Examples of Consumer Health Services: Curology, Hims, Hers, Roman, Nurx, The Pill Club, Modern Fertility, Eddie

Time

Within the last year

If you've seen a doctor within the last year, you're in good shape. Make sure you're set up with a patient portal to access your information online.

Within the last 5 years

If you've seen a doctor within the last five years, you should be able to get access to your medical information online via their patient portal.

About 5 years ago (2014) was most of the last hospitals, health systems, and doctors switched to using software (instead of paper) to document your care.

Earlier in your life

The longer ago you received medical care, the more difficult it will be to retrieve your medical information. This is for a few reasons.
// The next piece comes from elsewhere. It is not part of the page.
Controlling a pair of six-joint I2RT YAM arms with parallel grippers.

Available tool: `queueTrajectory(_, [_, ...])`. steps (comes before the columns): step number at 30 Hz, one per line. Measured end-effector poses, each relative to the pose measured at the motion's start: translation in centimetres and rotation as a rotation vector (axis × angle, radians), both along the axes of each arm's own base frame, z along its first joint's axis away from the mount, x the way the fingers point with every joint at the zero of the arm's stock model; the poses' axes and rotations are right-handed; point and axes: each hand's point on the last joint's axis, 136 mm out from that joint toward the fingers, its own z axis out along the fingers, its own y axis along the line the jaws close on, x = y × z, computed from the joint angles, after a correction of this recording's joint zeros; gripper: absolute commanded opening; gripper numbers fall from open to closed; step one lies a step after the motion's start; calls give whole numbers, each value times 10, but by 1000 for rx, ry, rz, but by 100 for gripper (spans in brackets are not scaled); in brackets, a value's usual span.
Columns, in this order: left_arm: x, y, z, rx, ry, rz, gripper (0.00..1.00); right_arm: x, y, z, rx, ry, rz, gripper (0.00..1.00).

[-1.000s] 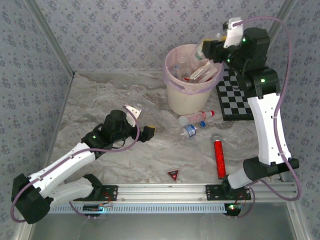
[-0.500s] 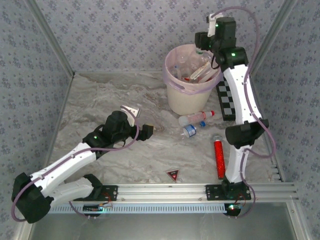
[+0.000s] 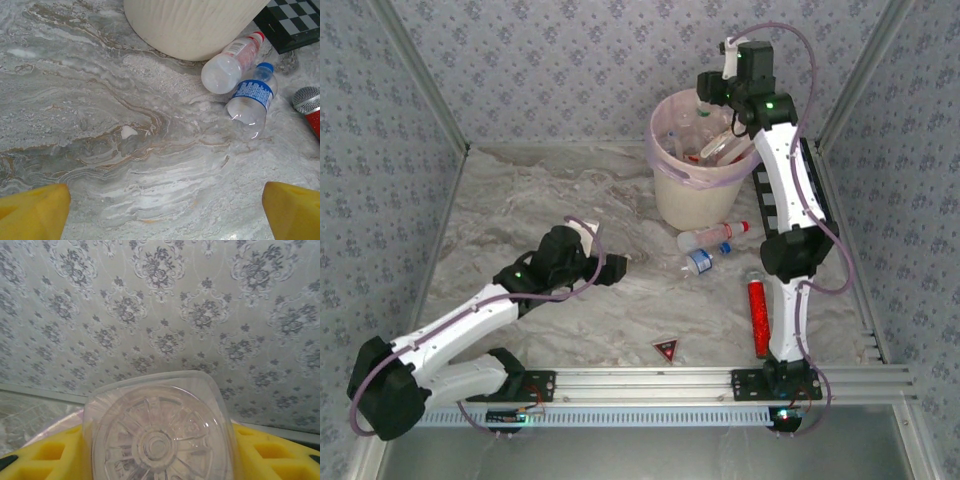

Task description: Put the plastic bottles in the bin

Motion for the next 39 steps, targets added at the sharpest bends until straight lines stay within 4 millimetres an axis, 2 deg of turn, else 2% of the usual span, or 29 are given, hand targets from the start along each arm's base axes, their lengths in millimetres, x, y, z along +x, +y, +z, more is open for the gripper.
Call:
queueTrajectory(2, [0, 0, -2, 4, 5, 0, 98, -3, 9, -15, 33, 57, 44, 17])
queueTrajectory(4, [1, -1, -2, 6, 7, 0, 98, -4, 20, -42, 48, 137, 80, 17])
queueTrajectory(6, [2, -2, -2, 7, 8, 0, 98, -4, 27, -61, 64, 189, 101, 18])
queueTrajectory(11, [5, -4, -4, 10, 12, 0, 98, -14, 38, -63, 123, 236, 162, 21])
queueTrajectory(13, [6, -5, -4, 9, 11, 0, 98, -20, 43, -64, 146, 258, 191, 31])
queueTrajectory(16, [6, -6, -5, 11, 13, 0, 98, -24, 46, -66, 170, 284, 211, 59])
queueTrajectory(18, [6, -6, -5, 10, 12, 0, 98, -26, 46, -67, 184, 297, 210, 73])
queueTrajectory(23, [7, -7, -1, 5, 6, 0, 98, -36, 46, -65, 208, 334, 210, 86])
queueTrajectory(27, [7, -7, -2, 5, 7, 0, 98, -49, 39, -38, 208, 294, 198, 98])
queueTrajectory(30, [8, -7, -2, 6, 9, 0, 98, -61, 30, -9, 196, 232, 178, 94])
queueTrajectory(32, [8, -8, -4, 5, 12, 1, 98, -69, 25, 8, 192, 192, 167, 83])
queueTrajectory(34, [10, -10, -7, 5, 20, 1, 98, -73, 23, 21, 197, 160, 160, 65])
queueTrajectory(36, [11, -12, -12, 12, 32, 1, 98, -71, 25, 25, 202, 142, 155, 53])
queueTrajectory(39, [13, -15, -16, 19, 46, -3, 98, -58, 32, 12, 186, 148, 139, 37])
  • Doctors are only required to keep medical records for a certain number of years. The specific amount of time varies based on their specialty.
  • If you're in your 40s, even if your pediatrician is still practicing, they probably don't have your vaccination history.
  • When healthcare providers switched to electronic documentation, they left the old records on paper. That means that your medical information from more than 5-8 years ago is most likely on paper, in a box, in storage facility.
  • Storing paper is expensive and annoying, so most healthcare organizations have tried to safely discard these records as soon as they were legally able to.

Conclusion

Ultimately, getting a full picture of your health from your medical records is up to you. You can either do a little bit of work (sign up for patient portals) when you switch doctors, or you can do a lot of work (print, sign, and mail forms) later down the line with more time pressure.

We recommending signing up for all available patient portals, and syncing them with Vessel Health.

This gets all of your medical records in one place. And unlike your doctors, we won't start deleting your information when it gets old.

Remember: Doctors document your care for legal and billing records. It's up to you to manage your medical history.